• **What the exercise asks**
From the entries below, output the line with "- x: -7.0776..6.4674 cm" and each following line up to and including the line with "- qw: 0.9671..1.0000", exactly as written.

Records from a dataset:
*****

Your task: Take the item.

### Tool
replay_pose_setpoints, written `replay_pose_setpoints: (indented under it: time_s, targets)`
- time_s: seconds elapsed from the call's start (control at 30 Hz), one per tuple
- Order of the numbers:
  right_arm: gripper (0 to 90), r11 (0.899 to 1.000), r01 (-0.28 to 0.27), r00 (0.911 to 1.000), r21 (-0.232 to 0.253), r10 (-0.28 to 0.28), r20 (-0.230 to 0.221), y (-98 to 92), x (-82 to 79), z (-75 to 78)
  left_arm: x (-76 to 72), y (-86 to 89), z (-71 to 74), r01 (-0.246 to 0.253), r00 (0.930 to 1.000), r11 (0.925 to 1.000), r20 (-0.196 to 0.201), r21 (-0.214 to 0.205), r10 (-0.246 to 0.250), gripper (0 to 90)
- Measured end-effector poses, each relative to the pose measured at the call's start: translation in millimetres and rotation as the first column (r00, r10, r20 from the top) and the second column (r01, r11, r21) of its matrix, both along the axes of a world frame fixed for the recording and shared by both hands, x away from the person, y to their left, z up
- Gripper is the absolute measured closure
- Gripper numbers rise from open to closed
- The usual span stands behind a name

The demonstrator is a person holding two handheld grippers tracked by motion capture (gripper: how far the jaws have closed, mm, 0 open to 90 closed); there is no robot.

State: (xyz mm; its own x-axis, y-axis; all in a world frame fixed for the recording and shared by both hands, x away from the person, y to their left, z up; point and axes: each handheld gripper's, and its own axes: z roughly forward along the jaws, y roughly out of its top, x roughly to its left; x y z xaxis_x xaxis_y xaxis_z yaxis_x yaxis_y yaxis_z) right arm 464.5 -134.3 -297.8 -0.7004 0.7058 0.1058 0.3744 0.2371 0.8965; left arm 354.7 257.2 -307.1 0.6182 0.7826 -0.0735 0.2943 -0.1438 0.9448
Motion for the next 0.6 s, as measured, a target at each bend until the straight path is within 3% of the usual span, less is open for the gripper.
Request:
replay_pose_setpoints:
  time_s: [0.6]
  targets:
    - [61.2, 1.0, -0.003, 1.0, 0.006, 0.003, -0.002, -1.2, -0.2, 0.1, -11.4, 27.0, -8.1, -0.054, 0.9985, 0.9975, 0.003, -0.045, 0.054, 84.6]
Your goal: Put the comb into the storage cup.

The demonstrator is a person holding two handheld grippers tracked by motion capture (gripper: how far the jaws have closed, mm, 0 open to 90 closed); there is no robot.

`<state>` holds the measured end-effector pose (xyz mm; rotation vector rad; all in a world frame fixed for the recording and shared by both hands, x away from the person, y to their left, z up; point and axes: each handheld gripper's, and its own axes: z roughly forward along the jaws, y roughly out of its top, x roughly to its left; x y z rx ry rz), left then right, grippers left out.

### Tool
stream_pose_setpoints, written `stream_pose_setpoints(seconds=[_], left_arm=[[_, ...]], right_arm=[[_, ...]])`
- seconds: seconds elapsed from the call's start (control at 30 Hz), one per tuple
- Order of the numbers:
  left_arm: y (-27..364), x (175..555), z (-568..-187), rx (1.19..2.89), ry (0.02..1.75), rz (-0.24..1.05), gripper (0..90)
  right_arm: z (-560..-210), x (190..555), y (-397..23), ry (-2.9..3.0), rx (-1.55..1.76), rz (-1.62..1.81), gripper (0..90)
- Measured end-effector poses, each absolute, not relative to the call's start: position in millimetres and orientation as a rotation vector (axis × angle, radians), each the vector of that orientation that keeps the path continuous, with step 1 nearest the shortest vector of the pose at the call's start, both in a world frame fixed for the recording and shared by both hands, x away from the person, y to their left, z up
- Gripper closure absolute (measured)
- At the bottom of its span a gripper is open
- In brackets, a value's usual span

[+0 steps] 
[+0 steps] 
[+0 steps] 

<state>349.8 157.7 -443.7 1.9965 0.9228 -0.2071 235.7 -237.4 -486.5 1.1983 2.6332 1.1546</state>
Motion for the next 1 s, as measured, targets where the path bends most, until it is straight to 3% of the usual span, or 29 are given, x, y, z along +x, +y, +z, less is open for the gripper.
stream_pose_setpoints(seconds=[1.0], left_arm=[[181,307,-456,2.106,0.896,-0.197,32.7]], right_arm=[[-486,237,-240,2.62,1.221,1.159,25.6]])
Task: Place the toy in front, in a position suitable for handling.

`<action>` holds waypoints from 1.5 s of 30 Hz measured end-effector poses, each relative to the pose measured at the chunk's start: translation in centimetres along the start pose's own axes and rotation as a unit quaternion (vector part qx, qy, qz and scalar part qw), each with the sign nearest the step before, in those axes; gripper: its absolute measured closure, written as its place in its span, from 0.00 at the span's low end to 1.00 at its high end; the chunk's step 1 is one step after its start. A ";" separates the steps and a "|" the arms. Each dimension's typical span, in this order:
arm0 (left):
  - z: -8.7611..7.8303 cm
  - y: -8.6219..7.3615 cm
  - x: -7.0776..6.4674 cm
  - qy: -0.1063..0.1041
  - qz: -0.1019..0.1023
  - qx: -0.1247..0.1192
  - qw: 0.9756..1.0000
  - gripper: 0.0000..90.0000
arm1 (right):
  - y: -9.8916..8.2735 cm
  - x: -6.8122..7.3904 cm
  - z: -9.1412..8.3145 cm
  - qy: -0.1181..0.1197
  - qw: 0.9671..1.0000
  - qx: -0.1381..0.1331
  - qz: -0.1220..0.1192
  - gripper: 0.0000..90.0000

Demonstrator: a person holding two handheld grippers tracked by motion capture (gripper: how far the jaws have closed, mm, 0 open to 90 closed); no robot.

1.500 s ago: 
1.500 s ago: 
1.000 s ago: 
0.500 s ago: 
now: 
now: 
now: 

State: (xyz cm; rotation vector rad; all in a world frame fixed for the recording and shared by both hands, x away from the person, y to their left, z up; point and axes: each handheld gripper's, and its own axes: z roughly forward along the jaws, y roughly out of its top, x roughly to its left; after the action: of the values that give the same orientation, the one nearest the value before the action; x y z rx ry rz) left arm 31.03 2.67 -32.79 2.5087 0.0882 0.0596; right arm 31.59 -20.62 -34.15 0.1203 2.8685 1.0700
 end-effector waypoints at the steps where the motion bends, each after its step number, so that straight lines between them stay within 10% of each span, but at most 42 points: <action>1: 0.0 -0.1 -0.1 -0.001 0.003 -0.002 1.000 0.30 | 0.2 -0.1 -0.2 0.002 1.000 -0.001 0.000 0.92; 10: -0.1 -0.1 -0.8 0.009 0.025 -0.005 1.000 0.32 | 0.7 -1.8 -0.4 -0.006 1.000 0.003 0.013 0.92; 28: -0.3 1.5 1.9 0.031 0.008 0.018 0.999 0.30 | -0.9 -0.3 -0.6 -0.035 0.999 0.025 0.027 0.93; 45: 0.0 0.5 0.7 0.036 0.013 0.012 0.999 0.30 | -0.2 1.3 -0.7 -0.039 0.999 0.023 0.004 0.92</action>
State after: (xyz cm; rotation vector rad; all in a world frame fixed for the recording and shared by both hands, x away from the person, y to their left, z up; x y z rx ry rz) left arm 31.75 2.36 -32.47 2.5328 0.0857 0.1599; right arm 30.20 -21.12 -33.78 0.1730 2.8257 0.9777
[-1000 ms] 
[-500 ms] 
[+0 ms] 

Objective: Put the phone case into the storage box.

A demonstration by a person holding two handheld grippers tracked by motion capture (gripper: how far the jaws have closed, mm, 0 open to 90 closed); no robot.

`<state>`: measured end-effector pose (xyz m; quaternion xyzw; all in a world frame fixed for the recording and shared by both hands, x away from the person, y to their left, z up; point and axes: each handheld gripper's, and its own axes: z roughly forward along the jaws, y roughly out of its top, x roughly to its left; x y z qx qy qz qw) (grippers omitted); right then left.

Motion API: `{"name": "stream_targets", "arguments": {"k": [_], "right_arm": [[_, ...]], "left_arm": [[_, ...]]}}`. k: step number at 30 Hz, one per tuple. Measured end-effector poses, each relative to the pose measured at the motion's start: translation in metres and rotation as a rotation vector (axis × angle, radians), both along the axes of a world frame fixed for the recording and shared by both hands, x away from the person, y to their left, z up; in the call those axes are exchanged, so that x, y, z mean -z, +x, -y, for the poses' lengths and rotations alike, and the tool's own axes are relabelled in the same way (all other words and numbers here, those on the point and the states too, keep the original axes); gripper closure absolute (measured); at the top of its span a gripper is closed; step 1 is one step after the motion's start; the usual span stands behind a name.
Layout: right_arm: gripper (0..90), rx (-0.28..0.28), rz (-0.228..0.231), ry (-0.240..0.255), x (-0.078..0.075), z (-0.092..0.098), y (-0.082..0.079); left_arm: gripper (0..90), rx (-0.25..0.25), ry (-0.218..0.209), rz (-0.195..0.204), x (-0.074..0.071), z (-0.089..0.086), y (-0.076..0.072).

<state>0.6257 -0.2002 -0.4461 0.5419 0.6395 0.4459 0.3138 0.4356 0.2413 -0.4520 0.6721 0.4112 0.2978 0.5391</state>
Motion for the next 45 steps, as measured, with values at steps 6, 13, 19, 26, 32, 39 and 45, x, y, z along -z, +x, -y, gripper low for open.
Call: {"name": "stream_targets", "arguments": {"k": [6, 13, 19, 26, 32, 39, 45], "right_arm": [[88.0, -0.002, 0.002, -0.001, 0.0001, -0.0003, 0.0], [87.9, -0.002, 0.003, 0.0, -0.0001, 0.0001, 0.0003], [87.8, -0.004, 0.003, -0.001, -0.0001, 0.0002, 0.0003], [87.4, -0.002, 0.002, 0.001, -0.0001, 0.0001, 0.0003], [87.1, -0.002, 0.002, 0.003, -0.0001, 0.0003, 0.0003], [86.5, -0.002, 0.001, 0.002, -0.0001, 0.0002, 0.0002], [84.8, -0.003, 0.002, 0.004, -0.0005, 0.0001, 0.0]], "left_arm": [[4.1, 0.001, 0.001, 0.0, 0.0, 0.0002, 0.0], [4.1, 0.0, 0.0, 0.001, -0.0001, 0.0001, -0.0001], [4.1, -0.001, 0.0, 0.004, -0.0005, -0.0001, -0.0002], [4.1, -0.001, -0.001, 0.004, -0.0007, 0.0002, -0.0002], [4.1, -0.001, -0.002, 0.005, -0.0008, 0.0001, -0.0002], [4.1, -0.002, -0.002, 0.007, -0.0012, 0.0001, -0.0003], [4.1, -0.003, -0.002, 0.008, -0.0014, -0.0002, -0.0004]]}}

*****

• **Result**
  - x: -7.0776..6.4674 cm
  - qy: -0.1063..0.1041
  - qz: -0.1019..0.1023
  - qx: -0.1247..0.1192
  - qw: 0.9756..1.0000
  - gripper: 0.0000..90.0000
arm1 (right):
  - y: -9.8916..8.2735 cm
  - x: -6.8122..7.3904 cm
  - z: -9.1412..8.3145 cm
  - qy: -0.1181..0.1197
  - qw: 0.9671..1.0000

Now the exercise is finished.